I’d thought there would be more differences because the relevant legislation is different in every province, and the cultures are different in every province. That part is true, but the impact is less than I thought it would be, both for administrators and governors.


Major issues like climate change, homelessness, downloading, abuse, and role clarity exist in every province I’ve visited, and Atlantic Canada is no different.


Creative local governments are running into the same systemic problems all over the country, and there is learning to be done from each other, learning that doesn’t often seem to happen at the most local of levels. While provincial and territorial associations of elected officials and administrators are tackling the topics head-on, county, village, and town officials are reliant on those associations while they concentrate on the most local issues of the day – property tax rates, water main breaks, demand for services – the usual topics that consume councillors.
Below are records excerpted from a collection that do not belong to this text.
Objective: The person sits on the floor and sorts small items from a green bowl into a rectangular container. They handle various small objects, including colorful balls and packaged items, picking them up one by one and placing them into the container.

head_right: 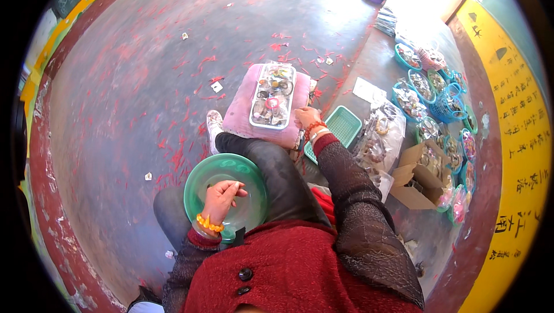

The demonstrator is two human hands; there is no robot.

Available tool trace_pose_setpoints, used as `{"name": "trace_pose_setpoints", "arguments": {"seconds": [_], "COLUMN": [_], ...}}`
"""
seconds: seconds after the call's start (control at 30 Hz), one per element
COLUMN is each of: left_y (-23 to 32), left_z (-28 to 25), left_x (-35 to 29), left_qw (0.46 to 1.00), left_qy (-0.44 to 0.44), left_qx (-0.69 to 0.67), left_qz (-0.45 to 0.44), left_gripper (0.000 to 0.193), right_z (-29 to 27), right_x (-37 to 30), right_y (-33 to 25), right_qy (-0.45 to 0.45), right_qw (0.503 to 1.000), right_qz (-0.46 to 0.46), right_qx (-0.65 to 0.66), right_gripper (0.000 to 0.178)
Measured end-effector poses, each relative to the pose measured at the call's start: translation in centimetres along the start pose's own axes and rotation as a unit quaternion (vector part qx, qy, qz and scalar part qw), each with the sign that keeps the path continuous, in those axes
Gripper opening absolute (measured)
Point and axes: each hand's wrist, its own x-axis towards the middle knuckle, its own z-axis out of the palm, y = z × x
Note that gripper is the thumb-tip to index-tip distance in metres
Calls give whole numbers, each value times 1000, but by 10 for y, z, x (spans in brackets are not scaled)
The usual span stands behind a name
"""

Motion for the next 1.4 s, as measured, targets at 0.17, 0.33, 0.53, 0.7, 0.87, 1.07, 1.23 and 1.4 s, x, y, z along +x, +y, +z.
{"name": "trace_pose_setpoints", "arguments": {"seconds": [0.17,0.33,0.53,0.7,0.87,1.07,1.23,1.4], "left_y": [-5,-2,-1,40,20,13,-10,-18], "left_z": [-2,1,0,-27,-53,-68,-87,-103], "left_x": [-1,1,1,-11,-11,-2,3,17], "left_qw": [1000,1000,988,737,844,863,852,877], "left_qy": [21,17,66,270,234,199,192,165], "left_qx": [-10,-9,107,483,469,456,468,434], "left_qz": [3,-3,85,388,116,86,134,124], "left_gripper": [22,21,19,30,49,23,18,17], "right_z": [21,9,1,18,7,-48,-106,-189], "right_x": [34,109,121,47,27,-18,-98,-176], "right_y": [-20,14,17,-33,-48,-63,-92,-95], "right_qy": [-70,-100,-134,-49,-38,-25,6,70], "right_qw": [995,979,968,996,998,999,999,996], "right_qz": [68,-36,-62,42,44,-21,-32,-50], "right_qx": [15,-176,-202,-58,15,29,40,32], "right_gripper": [24,23,22,18,15,10,20,14]}}
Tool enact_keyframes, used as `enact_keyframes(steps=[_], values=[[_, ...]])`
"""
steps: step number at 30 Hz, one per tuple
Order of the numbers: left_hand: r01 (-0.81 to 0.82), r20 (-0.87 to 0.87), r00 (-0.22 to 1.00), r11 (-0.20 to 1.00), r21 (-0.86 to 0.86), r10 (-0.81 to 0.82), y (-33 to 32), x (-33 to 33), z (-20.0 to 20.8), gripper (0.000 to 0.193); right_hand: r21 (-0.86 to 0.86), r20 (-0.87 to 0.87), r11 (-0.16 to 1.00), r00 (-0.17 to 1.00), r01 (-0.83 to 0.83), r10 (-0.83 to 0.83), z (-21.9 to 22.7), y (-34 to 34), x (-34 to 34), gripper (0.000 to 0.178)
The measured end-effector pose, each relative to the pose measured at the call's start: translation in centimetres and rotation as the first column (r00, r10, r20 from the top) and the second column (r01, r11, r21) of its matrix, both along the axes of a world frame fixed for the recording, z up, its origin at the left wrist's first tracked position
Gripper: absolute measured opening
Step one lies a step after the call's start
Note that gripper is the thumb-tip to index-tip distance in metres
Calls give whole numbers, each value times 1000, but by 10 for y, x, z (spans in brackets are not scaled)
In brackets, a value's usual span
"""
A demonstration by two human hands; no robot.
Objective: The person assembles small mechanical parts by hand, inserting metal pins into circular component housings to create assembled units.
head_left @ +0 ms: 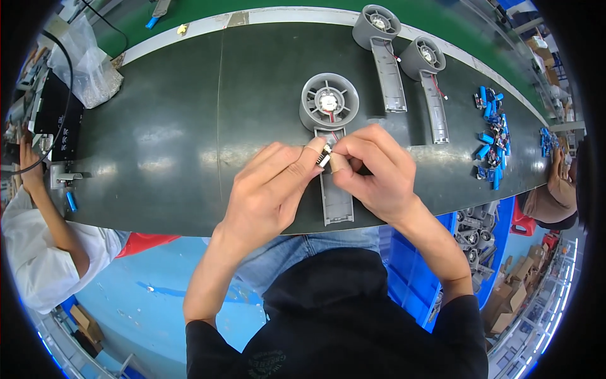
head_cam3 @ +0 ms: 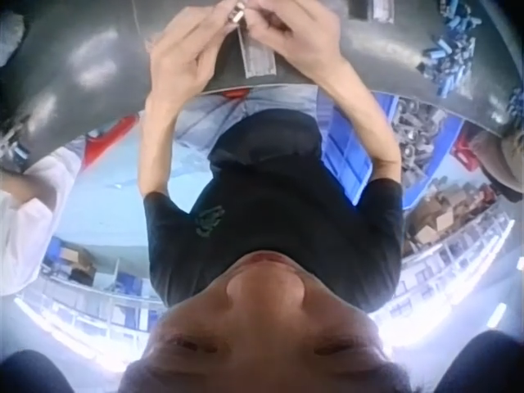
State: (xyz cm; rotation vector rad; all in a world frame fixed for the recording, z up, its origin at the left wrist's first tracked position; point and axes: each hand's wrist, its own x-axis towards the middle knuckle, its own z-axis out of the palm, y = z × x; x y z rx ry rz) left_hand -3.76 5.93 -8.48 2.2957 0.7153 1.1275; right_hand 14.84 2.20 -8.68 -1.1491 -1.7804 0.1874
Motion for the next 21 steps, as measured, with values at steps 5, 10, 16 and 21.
enact_keyframes(steps=[5,10,16,21], values=[[12,22,1000,999,-41,-11,-1,1,2,39,-10,-8,1000,1000,3,-3,0,-1,1,18],[3,-2,1000,998,-63,-3,-1,1,3,39,6,44,1000,999,7,-8,-1,-2,2,15],[16,0,1000,997,-70,-16,1,0,4,39,-21,44,1000,999,-15,16,0,-1,4,19],[48,9,999,995,-86,-47,1,-3,5,40,26,77,999,997,-34,32,3,1,4,15]])
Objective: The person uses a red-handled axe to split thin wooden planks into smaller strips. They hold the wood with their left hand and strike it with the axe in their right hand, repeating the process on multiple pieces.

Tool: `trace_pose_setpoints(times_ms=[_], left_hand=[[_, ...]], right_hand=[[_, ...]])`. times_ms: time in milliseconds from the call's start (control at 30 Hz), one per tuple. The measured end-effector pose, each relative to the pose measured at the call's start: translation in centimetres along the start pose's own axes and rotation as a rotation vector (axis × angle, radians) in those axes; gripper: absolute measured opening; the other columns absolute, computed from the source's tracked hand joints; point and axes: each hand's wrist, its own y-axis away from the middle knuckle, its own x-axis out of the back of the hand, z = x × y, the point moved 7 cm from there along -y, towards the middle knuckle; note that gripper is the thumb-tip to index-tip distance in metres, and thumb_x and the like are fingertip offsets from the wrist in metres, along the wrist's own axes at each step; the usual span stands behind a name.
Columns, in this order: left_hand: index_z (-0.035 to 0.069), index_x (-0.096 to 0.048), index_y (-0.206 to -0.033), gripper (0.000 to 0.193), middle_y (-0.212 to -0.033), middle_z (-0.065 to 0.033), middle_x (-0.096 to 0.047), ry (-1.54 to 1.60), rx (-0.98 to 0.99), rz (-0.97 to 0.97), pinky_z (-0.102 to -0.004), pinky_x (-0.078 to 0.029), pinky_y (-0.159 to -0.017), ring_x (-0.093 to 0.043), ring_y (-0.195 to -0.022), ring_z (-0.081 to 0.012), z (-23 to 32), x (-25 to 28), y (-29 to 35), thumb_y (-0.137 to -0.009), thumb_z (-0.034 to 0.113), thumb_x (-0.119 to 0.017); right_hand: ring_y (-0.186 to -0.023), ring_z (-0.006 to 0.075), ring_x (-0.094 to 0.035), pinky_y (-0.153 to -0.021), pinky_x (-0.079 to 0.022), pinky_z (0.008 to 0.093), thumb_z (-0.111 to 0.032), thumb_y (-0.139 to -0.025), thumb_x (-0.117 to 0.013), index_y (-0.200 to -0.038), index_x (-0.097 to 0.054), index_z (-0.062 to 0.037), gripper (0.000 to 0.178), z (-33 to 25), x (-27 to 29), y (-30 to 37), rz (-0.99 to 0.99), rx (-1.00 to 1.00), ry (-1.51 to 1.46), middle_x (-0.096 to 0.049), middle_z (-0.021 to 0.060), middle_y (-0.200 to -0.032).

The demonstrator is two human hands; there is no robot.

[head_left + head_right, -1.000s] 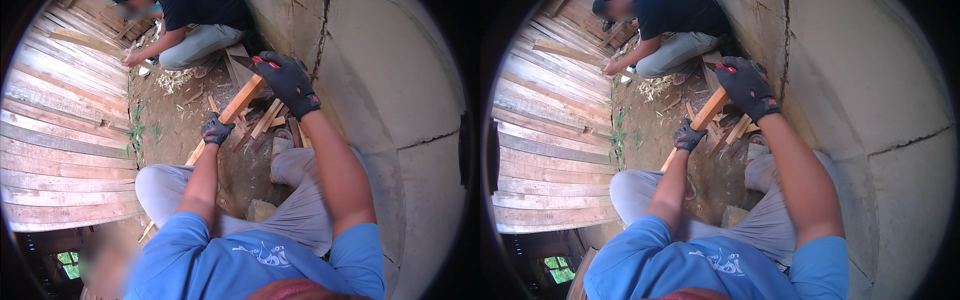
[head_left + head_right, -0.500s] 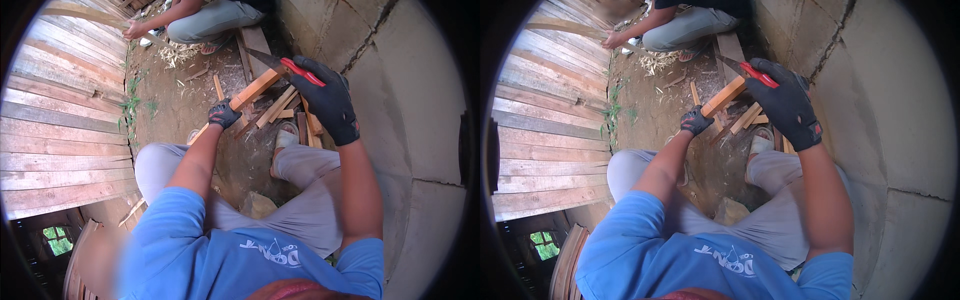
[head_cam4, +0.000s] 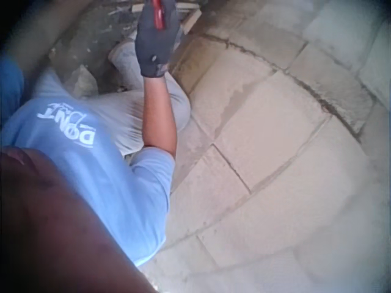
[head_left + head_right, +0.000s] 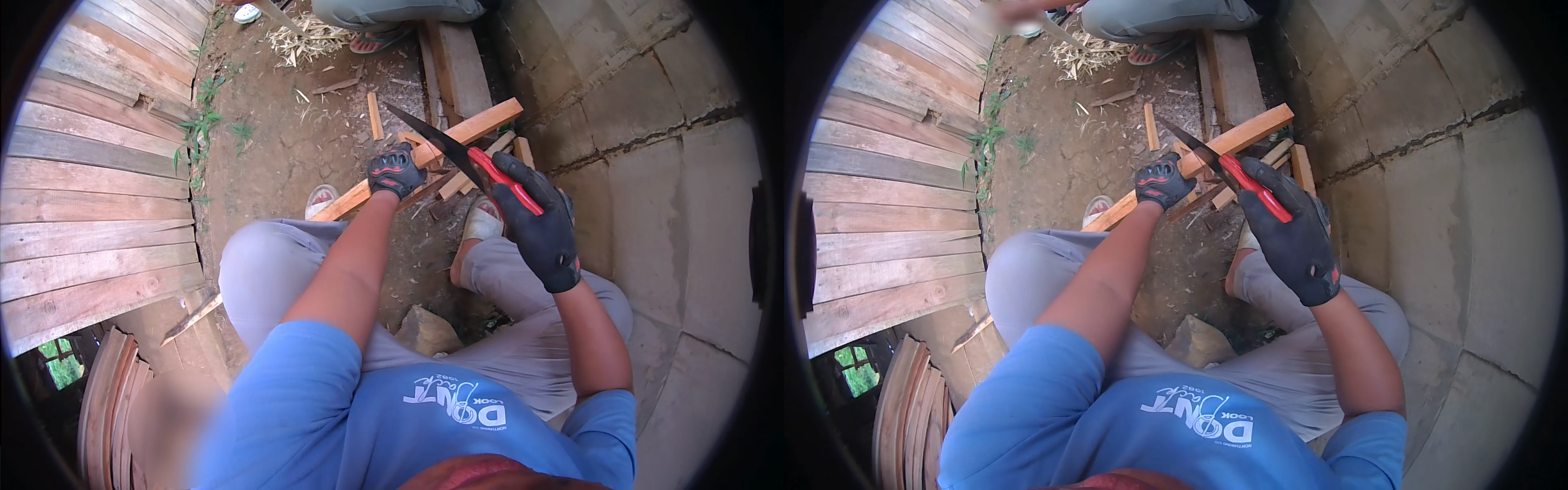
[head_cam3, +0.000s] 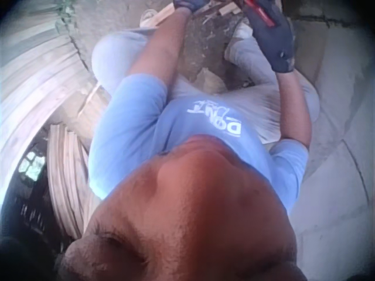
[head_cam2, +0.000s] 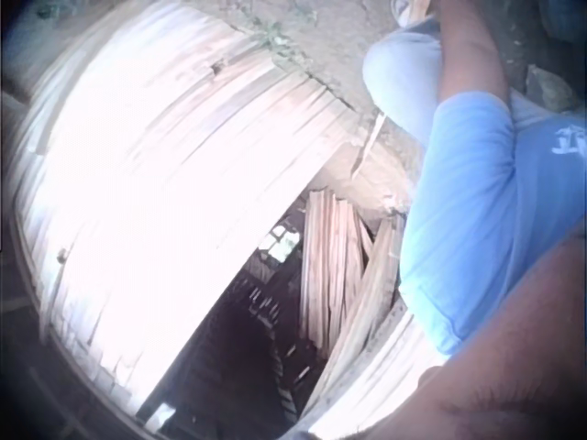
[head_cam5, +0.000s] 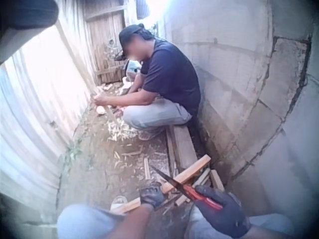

In speaking with dozens, perhaps hundreds of involved people in both NS and NL, I wondered how well creative solutions to problems could be addressed at a regional, provincial, or even national level. There is so much work to do that local people understandably focus first on local topics. Whenever I bring up the concept of working with regional neighbours, that idea has sometimes been thought of but not actioned. There’s also parochialism at play in some places. The differences between neighbours are so small, but the animosity is disproportionately large.


I encourage councils to take a step back and get to know their neighbours as people with families, hobbies, and jobs outside of being a council member. I suggest elected officials get to know each other socially well before an issue of disagreement appears on the agenda.


Something that is different about the Atlantic region, and most of the rest of Canada for that matter, is that there are rarely requirements for new councils to attend training of some sort. In Alberta, a comprehensive orientation is mandatory for all members of council soon after an election.


I don’t really understand how a community member who is on council by getting more votes than someone else automatically becomes a good governor. Chances are they don’t really understand their role or the role of local government, for that matter.

Some provinces require some sort of basic training or onboarding, but I don’t think that training is thorough or long enough to be effective. Good training that is expertly delivered could well head off some of the issues that lack of role clarity and personality conflicts bring about.


All in all, though, my experience in the Atlantic region showed me how similar the West Coast is to the East Coast and the North Coast when it comes to the role and effectiveness of local governments and the people who make them function well.


What are your thoughts on the nature of council orientations and whether they should be mandatory?